Ho una grande ammirazione per quelli che hanno scrivanie linde e pinte, con niente o quasi sopra, ben spolverate e pronte per essere spolverate ancora e ancora, più volte al giorno, per estirpare il minimo granello di polvere che osi posarsi sulla loro superficie.
(Bugia: mi fanno un po’ pena, a dire il vero.) E che sia una bugia lo dimostra la mia scrivania (che in realtà sono due scrivanie messe ad angolo), in cui tra carte, piante (che

compro quasi tutte da Ikea), computer, penne, matite e cianfrusaglie varie, di spazio per la polvere ne resta poco. Anzi, non ne resta affatto.

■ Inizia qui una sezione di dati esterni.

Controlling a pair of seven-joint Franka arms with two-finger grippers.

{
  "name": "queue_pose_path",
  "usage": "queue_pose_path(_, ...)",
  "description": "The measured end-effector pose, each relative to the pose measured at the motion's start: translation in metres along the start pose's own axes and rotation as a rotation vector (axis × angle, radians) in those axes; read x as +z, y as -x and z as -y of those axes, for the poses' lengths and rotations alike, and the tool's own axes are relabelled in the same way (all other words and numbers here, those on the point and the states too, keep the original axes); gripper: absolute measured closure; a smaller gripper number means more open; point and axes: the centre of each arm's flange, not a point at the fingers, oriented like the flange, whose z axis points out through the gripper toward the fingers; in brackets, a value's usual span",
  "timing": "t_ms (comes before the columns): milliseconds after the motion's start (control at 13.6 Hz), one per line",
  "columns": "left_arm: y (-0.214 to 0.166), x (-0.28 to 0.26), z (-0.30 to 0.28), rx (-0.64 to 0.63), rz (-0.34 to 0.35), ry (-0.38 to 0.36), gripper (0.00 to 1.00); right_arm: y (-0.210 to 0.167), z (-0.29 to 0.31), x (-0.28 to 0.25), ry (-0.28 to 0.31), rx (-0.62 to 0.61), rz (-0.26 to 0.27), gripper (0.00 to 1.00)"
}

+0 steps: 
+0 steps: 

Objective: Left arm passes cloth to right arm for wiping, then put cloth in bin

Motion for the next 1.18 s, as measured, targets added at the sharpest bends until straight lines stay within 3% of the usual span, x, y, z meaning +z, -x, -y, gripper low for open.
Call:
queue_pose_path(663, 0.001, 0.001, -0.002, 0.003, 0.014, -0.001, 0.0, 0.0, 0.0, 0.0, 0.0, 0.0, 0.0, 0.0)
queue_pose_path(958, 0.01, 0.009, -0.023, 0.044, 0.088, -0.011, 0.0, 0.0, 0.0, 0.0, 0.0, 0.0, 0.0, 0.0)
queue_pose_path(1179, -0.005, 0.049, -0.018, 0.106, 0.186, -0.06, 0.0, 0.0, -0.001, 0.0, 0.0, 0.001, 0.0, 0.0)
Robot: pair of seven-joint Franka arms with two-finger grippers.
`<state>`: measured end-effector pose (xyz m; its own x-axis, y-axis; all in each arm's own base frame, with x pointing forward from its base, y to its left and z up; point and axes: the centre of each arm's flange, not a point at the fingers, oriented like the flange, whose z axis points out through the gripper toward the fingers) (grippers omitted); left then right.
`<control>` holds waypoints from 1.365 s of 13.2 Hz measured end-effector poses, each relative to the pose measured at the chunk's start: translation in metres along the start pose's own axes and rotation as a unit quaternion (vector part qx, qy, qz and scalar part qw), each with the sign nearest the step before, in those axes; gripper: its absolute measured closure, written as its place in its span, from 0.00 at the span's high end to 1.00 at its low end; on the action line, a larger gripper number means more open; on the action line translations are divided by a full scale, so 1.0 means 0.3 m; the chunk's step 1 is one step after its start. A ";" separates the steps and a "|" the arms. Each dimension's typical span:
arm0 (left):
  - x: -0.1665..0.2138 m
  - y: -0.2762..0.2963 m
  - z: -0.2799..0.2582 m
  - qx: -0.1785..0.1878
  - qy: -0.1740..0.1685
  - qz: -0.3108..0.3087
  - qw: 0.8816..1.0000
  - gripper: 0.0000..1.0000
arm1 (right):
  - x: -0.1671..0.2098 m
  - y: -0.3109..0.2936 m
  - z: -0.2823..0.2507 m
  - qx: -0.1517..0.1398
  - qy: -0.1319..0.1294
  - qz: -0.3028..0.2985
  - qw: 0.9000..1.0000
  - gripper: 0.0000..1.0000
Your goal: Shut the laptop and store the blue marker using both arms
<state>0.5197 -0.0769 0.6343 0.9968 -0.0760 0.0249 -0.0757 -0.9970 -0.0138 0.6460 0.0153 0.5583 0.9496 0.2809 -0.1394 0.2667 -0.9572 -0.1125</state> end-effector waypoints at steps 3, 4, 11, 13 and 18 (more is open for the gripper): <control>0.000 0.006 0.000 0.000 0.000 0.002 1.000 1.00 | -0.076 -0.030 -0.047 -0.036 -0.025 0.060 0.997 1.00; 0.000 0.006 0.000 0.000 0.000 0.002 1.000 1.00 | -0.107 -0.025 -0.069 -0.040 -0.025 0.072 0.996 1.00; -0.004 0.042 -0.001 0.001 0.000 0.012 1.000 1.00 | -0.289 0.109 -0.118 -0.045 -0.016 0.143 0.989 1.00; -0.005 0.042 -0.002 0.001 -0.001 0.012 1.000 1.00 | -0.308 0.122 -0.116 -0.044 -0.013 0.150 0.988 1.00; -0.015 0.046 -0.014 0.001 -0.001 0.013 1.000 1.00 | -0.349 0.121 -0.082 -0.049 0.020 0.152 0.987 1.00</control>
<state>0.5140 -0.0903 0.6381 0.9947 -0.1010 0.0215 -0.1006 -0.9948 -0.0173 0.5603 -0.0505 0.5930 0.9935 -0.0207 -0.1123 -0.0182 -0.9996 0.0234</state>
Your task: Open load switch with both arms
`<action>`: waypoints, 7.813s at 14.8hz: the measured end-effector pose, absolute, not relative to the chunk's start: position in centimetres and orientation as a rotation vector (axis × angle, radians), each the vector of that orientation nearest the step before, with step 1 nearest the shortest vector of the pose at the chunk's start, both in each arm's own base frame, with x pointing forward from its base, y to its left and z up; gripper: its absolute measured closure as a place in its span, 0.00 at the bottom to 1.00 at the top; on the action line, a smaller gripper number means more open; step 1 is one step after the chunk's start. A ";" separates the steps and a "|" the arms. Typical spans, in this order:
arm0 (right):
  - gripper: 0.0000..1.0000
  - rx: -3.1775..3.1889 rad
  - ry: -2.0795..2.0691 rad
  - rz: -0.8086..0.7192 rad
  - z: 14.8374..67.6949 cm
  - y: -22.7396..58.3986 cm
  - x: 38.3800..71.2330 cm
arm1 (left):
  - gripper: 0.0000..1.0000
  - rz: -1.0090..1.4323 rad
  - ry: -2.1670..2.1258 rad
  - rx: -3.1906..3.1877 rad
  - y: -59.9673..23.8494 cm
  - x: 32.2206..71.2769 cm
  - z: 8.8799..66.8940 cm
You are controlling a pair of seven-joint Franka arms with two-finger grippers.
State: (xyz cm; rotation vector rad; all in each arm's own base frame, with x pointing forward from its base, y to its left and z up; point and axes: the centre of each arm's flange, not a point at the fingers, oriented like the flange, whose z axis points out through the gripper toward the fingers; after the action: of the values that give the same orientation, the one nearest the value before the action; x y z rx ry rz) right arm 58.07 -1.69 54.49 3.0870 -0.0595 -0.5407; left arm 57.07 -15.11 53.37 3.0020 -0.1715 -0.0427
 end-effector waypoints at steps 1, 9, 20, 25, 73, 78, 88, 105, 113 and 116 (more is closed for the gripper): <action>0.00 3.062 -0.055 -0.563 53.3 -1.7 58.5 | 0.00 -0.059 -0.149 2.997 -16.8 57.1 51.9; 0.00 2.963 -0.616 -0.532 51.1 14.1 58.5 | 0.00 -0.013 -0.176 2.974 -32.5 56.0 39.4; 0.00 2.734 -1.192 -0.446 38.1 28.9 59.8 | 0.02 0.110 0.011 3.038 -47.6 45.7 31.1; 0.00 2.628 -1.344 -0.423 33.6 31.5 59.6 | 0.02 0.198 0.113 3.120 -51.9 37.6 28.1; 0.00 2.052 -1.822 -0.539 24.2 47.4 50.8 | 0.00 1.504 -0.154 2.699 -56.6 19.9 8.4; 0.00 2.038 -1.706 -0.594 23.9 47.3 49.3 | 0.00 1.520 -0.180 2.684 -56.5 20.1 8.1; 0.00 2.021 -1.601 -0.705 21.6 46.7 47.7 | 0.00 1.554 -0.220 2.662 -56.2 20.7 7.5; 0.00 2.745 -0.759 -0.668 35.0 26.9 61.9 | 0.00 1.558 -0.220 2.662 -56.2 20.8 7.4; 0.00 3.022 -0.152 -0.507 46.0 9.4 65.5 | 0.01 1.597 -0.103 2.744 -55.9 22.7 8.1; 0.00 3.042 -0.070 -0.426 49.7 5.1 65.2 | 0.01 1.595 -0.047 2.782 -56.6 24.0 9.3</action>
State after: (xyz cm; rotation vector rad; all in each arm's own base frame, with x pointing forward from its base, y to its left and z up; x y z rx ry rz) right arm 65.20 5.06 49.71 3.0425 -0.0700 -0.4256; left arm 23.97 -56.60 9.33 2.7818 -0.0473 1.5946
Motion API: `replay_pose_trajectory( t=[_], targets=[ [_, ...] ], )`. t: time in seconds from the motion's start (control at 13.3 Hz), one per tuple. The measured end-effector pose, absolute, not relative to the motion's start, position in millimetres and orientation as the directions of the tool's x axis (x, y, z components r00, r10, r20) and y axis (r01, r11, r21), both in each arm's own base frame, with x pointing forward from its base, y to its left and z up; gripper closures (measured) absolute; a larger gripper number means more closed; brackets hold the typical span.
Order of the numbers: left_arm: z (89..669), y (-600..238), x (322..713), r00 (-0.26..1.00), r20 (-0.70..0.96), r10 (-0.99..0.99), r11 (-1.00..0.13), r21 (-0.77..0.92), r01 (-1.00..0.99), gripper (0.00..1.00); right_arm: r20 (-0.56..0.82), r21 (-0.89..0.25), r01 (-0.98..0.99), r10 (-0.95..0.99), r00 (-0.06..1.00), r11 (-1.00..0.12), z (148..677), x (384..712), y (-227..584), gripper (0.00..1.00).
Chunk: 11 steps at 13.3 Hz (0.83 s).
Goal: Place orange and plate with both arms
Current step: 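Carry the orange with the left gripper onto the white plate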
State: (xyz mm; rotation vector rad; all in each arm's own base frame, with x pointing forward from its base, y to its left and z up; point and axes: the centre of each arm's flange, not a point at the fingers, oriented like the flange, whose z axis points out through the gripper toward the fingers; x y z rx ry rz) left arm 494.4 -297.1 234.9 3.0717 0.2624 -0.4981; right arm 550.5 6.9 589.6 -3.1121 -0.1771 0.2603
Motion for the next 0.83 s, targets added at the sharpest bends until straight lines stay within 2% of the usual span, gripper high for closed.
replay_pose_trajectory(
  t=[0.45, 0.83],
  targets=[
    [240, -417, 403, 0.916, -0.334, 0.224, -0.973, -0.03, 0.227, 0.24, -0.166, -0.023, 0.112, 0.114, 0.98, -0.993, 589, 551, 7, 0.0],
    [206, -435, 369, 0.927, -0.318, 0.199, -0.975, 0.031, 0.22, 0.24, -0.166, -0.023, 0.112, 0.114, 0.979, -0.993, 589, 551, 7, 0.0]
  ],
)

Non c’è che dire: sono un “impilatore” nato (adoro creare “torri” di oggetti, sfidando la forza di gravità, e anche un po’ il buon senso). Il mio esempio irraggiungibile era mio zio Adriano. La cui scrivania era stracolma di carte, di pile di carte di ogni tipo, e di libri. E zio si arrabbiava assai quando tentavano di spolverare e di mettere un po’ d’ordine in quel guazzabuglio che però aveva una sua logica. “Così, diceva zio, trovo sempre tutto. Se mi mettete ordine, mi rovinate: non troverò più niente”.